Aires.....I did the one you said where you go from elbow to fetlock, and then elbow up, and wherever the string ends is how tall they will be, in theory. I did this with Rodeo a few months back. Not sure how tall it turned out, because I literally just had a string, lol, not a measuring tape. But, I know for a fact it put him above 14.3, or even 15.0hh!!!!


----------



## csimkunas6

I remembered to measure Rodeo today!!!! Im so proud of myself! LOL

I used a measuring tape for weight and height today, and he measured 14.2hh. I thought I did it wrong so I did it for about 10min just remeasuring, and I continued to get the same results....so Im thinking that when I measured him on 7/7/11, I must have done it wrong, unless he grew 2 in, in 2 mo??

Last time I measured, I did it with a measuring stick, and had an EXTREMELY hard time getting him to stand still, due to the measuring stick was up in the BO's private barn, and for whatever reason, he doesnt like it in there.
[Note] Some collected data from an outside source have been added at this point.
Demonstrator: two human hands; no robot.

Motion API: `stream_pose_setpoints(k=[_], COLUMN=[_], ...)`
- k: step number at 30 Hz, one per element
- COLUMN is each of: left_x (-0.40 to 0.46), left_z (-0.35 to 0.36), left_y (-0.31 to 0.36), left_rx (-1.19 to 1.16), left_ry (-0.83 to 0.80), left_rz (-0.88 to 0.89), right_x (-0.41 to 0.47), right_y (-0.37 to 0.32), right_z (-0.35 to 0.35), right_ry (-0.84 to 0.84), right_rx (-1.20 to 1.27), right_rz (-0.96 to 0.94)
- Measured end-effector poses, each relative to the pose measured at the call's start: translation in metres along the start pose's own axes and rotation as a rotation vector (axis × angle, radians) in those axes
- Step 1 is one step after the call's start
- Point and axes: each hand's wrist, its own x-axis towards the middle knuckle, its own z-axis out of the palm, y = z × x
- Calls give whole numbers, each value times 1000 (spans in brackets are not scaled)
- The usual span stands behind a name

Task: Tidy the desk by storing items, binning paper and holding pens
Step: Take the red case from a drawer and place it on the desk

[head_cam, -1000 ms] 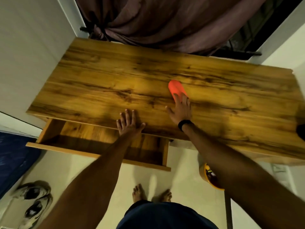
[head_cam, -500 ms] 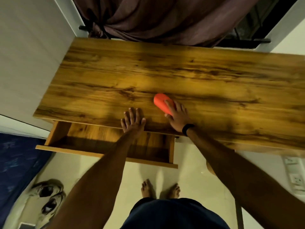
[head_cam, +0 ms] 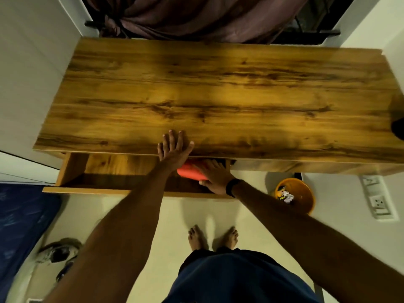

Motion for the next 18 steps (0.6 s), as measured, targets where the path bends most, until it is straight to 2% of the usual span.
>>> stream_pose_setpoints(k=[3, 5, 8, 12, 13, 15, 18], left_x=[-15, -21, -24, -32, -34, -38, -39], left_z=[-5, -7, -13, -24, -25, -23, -17], left_y=[-16, -23, -27, -34, -34, -34, -33], left_rx=[99, 147, 274, 465, 519, 599, 656], left_ry=[-72, -111, -205, -308, -314, -316, -255], left_rz=[114, 149, 205, 306, 321, 318, 296], right_x=[17, 18, 9, -21, -27, -32, -33], right_y=[-1, -6, -16, -24, -24, -18, -9], right_z=[12, 19, 19, 24, 28, 35, 29], right_ry=[-177, -243, -111, 267, 289, 225, 228], right_rx=[-6, 73, 220, 171, 115, -65, -229], right_rz=[19, 71, 138, 46, 22, -4, 71])
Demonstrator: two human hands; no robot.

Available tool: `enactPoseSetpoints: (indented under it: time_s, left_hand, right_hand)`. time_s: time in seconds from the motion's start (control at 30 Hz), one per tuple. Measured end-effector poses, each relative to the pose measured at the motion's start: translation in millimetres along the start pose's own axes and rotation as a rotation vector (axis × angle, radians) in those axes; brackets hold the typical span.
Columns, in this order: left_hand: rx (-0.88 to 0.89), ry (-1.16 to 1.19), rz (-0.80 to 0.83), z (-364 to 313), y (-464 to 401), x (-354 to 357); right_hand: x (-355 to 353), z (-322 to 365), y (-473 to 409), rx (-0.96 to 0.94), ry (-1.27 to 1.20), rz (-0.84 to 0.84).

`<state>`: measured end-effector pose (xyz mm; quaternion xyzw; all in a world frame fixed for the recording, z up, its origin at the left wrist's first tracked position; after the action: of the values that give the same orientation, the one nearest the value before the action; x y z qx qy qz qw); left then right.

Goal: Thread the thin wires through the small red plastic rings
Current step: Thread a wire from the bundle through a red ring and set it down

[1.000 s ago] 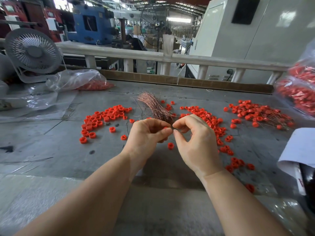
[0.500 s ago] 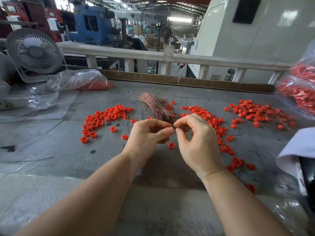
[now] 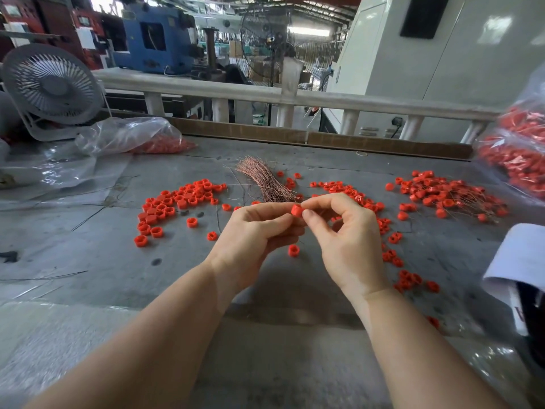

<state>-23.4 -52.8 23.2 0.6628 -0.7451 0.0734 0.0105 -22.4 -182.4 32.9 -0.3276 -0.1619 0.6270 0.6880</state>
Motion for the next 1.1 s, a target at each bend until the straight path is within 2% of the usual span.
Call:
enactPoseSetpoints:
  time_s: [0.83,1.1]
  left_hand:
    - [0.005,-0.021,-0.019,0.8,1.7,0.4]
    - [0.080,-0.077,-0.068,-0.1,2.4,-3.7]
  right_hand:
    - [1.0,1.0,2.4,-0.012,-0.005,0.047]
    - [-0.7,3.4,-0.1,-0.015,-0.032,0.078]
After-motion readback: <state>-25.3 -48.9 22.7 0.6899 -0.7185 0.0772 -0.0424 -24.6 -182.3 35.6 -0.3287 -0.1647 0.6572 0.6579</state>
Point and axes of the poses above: each hand's wrist, its own y-axis away from the middle knuckle, its own x-axis out of the palm, z = x × y, the point moved 2 cm from there along -y, towards the middle knuckle, and after that the axes turned 12 degrees about -y, right-handed, at the moved point
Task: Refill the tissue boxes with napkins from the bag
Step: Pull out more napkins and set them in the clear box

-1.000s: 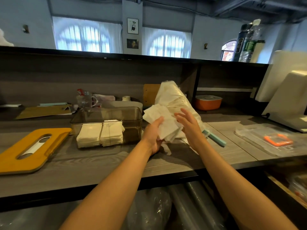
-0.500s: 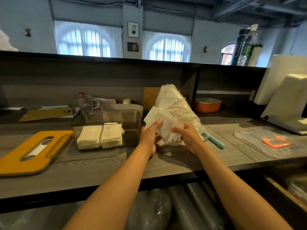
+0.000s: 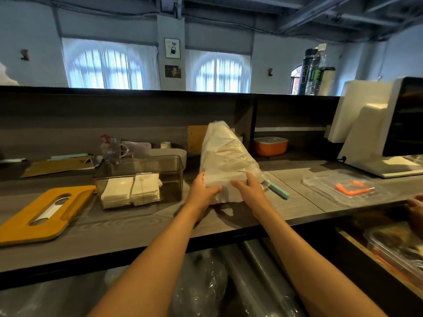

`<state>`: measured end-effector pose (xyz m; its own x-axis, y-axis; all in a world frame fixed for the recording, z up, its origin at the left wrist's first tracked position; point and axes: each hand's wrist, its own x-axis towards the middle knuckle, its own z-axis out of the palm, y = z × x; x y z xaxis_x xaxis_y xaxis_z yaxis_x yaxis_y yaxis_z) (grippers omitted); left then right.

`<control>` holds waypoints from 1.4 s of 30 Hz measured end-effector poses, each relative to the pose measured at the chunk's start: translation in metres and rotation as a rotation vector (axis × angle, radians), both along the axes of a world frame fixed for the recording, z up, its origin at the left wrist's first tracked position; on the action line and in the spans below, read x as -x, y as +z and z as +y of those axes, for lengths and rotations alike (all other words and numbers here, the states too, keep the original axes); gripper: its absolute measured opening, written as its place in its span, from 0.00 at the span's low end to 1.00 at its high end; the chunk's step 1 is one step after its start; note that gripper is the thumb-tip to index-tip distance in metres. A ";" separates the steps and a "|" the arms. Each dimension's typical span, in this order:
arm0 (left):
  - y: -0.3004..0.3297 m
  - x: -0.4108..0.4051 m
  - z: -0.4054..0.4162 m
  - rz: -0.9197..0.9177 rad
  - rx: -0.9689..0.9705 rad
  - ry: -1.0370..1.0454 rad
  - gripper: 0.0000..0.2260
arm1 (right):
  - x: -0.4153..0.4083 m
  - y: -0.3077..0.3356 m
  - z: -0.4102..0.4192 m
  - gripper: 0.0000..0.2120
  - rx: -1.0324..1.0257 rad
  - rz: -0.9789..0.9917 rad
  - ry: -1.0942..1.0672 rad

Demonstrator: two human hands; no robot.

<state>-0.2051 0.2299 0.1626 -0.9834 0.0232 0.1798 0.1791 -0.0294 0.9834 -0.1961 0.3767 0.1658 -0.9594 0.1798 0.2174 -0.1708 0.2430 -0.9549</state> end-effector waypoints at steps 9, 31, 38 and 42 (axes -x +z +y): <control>-0.001 -0.009 0.015 0.069 0.160 0.389 0.15 | -0.004 0.000 -0.038 0.28 -0.022 -0.036 -0.104; 0.000 -0.022 0.011 0.045 0.057 0.538 0.05 | -0.001 -0.001 -0.047 0.07 0.048 0.048 -0.092; 0.000 -0.023 0.009 0.026 0.049 0.549 0.07 | -0.005 0.002 -0.045 0.09 0.159 0.043 -0.142; -0.001 -0.023 0.011 0.063 0.050 0.498 0.07 | -0.003 -0.003 -0.044 0.07 0.121 0.066 -0.234</control>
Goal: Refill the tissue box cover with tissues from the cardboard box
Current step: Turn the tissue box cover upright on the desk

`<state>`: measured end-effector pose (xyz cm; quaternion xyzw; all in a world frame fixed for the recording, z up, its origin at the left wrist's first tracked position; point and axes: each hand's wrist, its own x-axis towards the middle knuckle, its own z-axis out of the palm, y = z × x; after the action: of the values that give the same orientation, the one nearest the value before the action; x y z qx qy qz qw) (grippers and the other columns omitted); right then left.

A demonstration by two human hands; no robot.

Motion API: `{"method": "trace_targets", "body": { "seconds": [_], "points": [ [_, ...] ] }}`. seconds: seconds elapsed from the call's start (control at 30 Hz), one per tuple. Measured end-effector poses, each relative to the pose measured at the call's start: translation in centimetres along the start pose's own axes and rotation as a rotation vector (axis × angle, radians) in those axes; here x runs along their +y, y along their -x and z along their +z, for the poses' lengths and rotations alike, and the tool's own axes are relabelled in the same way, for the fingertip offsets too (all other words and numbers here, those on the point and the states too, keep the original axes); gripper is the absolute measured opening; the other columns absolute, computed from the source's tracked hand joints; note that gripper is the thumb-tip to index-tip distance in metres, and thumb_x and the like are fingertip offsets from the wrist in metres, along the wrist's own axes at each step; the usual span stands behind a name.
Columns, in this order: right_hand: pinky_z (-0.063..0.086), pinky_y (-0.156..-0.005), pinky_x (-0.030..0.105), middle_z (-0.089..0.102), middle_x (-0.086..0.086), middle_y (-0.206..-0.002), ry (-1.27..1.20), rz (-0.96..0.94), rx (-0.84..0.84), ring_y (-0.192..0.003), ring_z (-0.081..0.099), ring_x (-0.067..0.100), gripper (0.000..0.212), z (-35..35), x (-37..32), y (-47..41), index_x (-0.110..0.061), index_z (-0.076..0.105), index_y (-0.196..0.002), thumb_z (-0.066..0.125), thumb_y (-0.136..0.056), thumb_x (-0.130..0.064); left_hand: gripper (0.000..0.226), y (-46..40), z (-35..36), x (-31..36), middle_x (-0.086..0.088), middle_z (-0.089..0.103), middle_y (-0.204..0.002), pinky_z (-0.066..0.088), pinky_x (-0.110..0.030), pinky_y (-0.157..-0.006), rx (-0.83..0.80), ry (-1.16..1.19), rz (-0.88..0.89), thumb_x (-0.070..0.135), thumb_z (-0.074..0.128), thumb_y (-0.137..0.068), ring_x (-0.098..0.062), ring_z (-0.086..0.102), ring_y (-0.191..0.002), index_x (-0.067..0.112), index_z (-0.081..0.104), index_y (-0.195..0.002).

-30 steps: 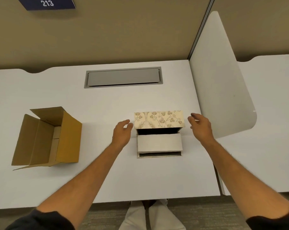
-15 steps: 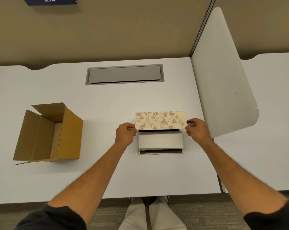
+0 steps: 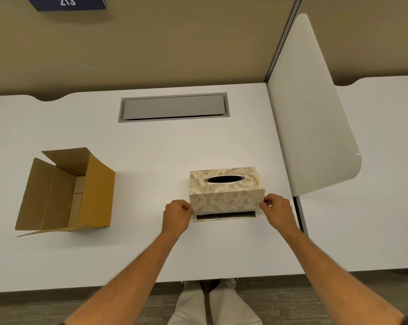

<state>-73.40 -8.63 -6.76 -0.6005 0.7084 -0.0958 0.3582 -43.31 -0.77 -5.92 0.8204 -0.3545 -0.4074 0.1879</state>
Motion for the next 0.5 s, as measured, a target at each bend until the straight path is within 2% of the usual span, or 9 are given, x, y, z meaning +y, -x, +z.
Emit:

Today, I got him to stand, and he stood perfectly squared....so at this point in time, at 17months old, Rode measures 14.2hh


----------



## csimkunas6

Remeasured Rodeo today, just didnt seem possible that he could have grown 2in since 7/7....I got 14hh at the withers, and 14.2hh at the top of his croup....lol.

14hh definitively seems like a better measurement than 14.2!!


----------



## reining girl

see i am just so confused with how foals mature in height. It just seems like a 14 hand yearling should grow more than just another two inches. so if i wanted a 16 hand horse, i would need to buy a yearling that was already 15.2h and a two year old that was already 16 hands.??? just doesnt make since to me. I know some horses do mature faster than others, like alot of race bred quarter horses pretty much reach there full height by the time there 2yr. Might grow a inch or two more.


----------



## csimkunas6

reining girl said:


> see i am just so confused with how foals mature in height. It just seems like a 14 hand yearling should grow more than just another two inches. so if i wanted a 16 hand horse, i would need to buy a yearling that was already 15.2h and a two year old that was already 16 hands.??? just doesnt make since to me. I know some horses do mature faster than others, like alot of race bred quarter horses pretty much reach there full height by the time there 2yr. Might grow a inch or two more.


See, I feel the same way....it doesnt make sense to me that he will only grow another 2 inches.....but maybe thats all he'll grow....no biggie.

His full brother was 15.3hh at 2yrs old, for my guy that is is another 7months....dont think he will be growing that much, but at the same time, I dont feel like he is only going to grow another 2 in. either.....we'll see


----------



## csimkunas6

Had the farrier measure's Rodeo's coronet band to the middle of his knee. It measured 15.3. Therefore, he should mature at 15.3hh, correct? 

Farrier said that he has seen yearlings his size, and that they mature anywhere from 15hh, to 16hh, depending on the breed and what not.


----------



## atomic

I'm just curious, where is that chart from? Based on what I've heard strictly through personal experiences, horses seem to mature on an individual basis. I've had many people say their horses have gone through growth spurts at older ages of 4 and 5. My vet expects my 3 yo to grow more, and said if he wasn't then to take a second look at his diet.
_Posted via Mobile Device_


----------